Location
- Bergen, New YorkGenesee County, New York United States

District information
- Motto: Challenge, Engage, and Nurture
- Grades: PreK-12
- Superintendent: Patrick McGee
- Schools: 2

Students and staff
- Athletic conference: Section V
- District mascot: Bees
- Colors: Maroon and Gray

Other information
- Website: http://www.bbschools.org

= Byron–Bergen Central School District =

School district in the U.S. state of New York

Byron–Bergen Central School District is a school district in Bergen, New York. Mr. Patrick McGee is the superintendent.
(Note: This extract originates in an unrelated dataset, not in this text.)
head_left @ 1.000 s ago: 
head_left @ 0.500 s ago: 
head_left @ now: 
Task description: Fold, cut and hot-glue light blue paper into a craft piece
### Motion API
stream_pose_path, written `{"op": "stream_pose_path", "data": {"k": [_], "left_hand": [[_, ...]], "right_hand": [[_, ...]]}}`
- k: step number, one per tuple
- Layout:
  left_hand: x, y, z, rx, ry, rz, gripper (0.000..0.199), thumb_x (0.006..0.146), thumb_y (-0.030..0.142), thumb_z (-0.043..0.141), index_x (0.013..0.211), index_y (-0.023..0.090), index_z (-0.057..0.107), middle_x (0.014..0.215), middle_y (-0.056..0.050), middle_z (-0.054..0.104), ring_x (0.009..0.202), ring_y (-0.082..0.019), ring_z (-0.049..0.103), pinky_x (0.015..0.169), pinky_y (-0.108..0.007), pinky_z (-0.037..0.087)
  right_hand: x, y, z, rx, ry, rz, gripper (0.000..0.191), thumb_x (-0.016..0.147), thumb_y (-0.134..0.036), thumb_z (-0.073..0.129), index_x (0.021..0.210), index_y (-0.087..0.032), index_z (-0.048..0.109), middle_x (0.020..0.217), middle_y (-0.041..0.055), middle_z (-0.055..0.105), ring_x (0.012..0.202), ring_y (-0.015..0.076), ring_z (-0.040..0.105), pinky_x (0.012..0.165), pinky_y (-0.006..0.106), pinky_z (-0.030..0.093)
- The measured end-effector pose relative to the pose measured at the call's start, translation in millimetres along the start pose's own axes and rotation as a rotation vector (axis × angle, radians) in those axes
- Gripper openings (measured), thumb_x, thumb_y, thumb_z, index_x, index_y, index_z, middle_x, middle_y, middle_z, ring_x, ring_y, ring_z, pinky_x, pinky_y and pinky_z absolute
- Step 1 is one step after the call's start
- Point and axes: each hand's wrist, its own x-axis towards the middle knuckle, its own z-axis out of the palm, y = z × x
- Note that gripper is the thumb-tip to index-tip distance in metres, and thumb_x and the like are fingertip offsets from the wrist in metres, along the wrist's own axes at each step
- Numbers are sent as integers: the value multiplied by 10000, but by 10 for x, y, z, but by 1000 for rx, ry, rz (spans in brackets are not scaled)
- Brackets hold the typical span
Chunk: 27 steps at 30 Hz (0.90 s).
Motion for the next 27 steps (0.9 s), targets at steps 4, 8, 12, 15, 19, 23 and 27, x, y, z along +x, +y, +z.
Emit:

The district operates two schools: Byron-Bergen Junior-Senior High School and Byron-Bergen Elementary School.

== History ==
Founded in 1955, it is the combination of two school districts in Byron and Bergen, small towns in western New York State. The District encompasses 77 square miles in a rural, agricultural area.

=== Selected former superintendents ===
Previous assignment and reason for departure denoted within parentheses
- George A. Barber
- William A. Stirling
- John Hadden [interim]-1968-1969
- Thomas Colamoncio-1969-1970
- William Hayes-1970-?
- J. Dennis Kirst-1995-2001
- Gregory C. Geer-2001–2009 (Principal - East Irondequoit Middle School, retired)
- Scott G. Martzloff-2009–2011 (Assistant Principal for Operations - Edison Technology High School, named Superintendent of Williamsville Central School District)
- Loren Penman (interim)-2011-2012 (Director of Learning - Byron–Bergen Central School District, retired)
- Casey Kosiorek-2012-2016 (Principal - Wolcott Street Elementary School, named Superintendent of Hilton Central School District)
- Jon Hunter (interim)-2016 (Superintendent - Fairport Central School District, named Interim Superintendent of West Irondequoit Central School District)
- Mickey Edwards-2016-2021 (Superintendent - Wyoming Central School, named Superintendent of Albion Central School District)
- Scott Bischoping (interim)-2021 (Interim Superintendent - Albion Central School District, named Interim Superintendent of Batavia City School District)

== Byron-Bergen Junior-Senior High School ==

Byron-Bergen Junior-Senior High School is located at 6917 West Bergen Road and serves grades 6 through 12. The current principal is Carol Stehm (Interim).

=== History ===
Byron-Bergen operated a middle school from 2003 to 2012, when it reconsolidated with the high school for budget reasons.

==== Selected Former Principals ====
Previous assignment and reason for departure denoted within parentheses
- LeRoy G. Merriam
- Norman J. Hill
- John F. Hadden-?-1968 (unknown, named Acting District Principal of Byron–Bergen Central School District)
- Udo Treiber-1968-1969 (Principal - Byron-Bergen Elementary School, returned to position)
- William Hayes-1969-1978 (unknown, named Superintendent of Byron–Bergen Central School District)
- Frank C. Ferrando-1978-1988 (Assistant Principal - Batavia High School, named Assistant Superintendent for Secondary Education of Grand Island Central School District)
- Edward F. Bishop-1988-2000 (Vice Principal - Waterloo High School, retired)
- Norman Fagnan-2000–2001
- Donna Schalge-2001–2003
- Frank Del Favero-2003-2004
- David R. Pescrillo-2004–2009 (Assistant Principal/Athletic Director - East Irondequoit High School, retired)
- Aaron Johnson-2009-2015 (Assistant Principal - Gates Chili High School, named Superintendent of Avon Central School District)
- Patrick McGee-2015-2021 (Assistant Principal - Byron-Bergen Junior-Senior High School, named Superintendent of Byron–Bergen Central School District)

== Byron-Bergen Elementary School ==

Byron-Bergen Elementary School is located at 6917 West Bergen Road and serves grades PreK through 5. The current principal is Kristin Loftus.